Quelques-uns prétendent que les Curés ayant la faculté, du consentement de leurs Patrons & de l'Ordinaire, de constituer une Rente-charge sur la glebe de leur Bénéfice à perpétuité, ces Curés ont seuls, ou au moins le Patron & l'Ordinaire, la propriété de cette glebe. Mais à cela on répond qu'il est de principe en droit qu'en tous les cas où un seul homme n'a pas la propriété d'un fief, cette propriété est en abeyance, en suspens; & qu'il est encore de maxime que tout fonds en fief simple peut être chargé à perpétuité d'une rente par différentes voies. Ainsi quand une rente de cette nature est constituée par le Curé, le Patron ou l'Ordinaire à perpétuité, cette constitution ne fait point préjudice à la propriété du Curé, puisqu'il n'est qu'usufruitier; elle ne fait pas plus de tort aux successeurs du Patron ou de l'Ordinaire: car après le décès de ceux qui ont fait cette constitution, si le Curé meurt, cette charge ayant été créée sur son Bénéfice, l'Ordinaire & le Patron admettent & instituent son successeur, & celui-ci, en acceptant leur institution, est réputé agréer ce que ses Collateurs ont fait.
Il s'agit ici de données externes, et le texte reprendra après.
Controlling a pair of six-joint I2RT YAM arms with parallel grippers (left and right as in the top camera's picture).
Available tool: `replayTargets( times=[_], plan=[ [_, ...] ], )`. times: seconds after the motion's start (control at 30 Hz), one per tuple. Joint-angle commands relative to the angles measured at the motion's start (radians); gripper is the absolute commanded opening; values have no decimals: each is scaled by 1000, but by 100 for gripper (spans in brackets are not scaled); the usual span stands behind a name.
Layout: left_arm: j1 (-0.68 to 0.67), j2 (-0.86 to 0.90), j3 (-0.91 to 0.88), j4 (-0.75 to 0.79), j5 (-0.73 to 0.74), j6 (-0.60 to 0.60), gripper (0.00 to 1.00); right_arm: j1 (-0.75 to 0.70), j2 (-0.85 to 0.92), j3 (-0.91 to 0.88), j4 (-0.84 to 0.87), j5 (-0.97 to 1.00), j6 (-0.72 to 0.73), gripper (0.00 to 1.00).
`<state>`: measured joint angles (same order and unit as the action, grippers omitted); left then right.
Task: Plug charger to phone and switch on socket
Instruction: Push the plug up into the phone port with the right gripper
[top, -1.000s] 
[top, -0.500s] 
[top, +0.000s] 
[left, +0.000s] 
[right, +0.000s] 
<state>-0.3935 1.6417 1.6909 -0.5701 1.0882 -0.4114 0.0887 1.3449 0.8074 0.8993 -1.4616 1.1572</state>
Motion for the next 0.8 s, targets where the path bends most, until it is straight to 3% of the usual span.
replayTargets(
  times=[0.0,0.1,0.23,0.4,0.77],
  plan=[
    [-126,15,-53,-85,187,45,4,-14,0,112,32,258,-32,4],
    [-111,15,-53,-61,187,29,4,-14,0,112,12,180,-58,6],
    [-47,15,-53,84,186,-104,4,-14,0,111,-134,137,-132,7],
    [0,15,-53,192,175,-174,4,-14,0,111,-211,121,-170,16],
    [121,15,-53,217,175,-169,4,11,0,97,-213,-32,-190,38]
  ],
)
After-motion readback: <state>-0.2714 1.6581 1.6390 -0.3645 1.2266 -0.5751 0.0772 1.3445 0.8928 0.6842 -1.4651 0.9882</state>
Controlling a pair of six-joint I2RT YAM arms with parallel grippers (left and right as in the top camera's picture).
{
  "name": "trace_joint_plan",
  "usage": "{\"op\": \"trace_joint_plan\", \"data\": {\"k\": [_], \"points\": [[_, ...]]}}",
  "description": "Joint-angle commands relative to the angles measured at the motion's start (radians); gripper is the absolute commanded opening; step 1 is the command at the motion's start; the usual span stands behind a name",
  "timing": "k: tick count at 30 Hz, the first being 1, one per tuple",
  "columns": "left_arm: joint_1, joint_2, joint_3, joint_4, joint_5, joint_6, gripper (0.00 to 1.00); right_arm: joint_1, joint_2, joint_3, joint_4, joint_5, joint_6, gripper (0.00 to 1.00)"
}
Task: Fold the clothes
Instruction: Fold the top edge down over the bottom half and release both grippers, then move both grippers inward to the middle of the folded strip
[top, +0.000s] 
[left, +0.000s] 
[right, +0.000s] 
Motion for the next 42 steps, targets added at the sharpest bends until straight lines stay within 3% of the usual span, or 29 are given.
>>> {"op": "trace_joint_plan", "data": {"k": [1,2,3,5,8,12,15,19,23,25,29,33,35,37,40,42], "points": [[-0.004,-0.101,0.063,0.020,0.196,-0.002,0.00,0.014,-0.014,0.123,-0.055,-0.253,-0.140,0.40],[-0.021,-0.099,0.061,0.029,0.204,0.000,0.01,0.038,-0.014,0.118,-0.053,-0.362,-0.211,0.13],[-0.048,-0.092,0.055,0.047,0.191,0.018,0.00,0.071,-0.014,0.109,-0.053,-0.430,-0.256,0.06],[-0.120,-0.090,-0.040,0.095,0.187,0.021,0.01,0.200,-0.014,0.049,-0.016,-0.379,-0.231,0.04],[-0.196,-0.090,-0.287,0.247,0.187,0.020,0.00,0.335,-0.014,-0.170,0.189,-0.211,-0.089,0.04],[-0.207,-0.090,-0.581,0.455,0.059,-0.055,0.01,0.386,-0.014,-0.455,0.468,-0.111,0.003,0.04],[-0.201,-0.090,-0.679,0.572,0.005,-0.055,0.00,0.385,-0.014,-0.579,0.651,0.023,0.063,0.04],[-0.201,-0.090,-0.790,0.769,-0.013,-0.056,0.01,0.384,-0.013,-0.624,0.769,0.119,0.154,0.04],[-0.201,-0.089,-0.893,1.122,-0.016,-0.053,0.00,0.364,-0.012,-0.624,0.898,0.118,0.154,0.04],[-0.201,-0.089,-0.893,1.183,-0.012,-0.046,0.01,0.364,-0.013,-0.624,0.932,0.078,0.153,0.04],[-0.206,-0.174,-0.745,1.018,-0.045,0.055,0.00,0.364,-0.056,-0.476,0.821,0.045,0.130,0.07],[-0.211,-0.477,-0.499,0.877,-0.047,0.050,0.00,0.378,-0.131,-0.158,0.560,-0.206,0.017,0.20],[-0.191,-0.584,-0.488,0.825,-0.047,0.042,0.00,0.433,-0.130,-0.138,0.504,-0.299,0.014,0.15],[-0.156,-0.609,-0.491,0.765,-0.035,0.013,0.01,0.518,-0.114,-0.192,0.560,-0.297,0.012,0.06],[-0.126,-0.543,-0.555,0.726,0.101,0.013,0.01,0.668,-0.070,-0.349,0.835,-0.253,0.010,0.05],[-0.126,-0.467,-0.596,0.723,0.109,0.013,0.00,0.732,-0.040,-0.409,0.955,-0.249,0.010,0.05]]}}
Ce n'est donc point parce que l'Ordinaire & le Patron sont propriétaires du fonds qu'ils peuvent hypotéquer; mais parce que, suivant la Loi du Royaume, le Patron, &, suivant les Canons, l'Ordinaire, sont toujours réputés approuver la rente pour l'utilité générale & non pour leur avantage particulier.

SECTION 649.

Item, si tenant en taile ad issue & soit disseisie, & puis il relessa per son fait tout son droit a le disseisor, en cest case nul droit de taile poit estre en le tenant en taile, pur ceo que il avoit releas tout son droit. Et nul droit poit estre en lissue en le taile durant le vie son pere. Et tiel droit del enheritance en le taile nest pas tout ousterment expire per force de tiel releas, &c. Ergo, il covient que tiel droit demurt en abeiance, ut supra, durant la vie le tenant en taile, que relessa, &c. & apres son decease donque est tiel droit maintenant en son issue en fait, &c.

SECTION 649.—TRADUCTION.

Si un tenant en taile, qui a été dépossédé ayant un fils, fait ensuite délaissement de tout son droit à celui qui s'est emparé du fonds; en ce cas le fils n'a aucun droit à exercer sur ce fonds tant que son pere existe. Cependant le droit de ce fils n'est pas anéanti, il demeure seulement en suspens jusqu'à ce que par le décès de son pere il puisse l'effectuer.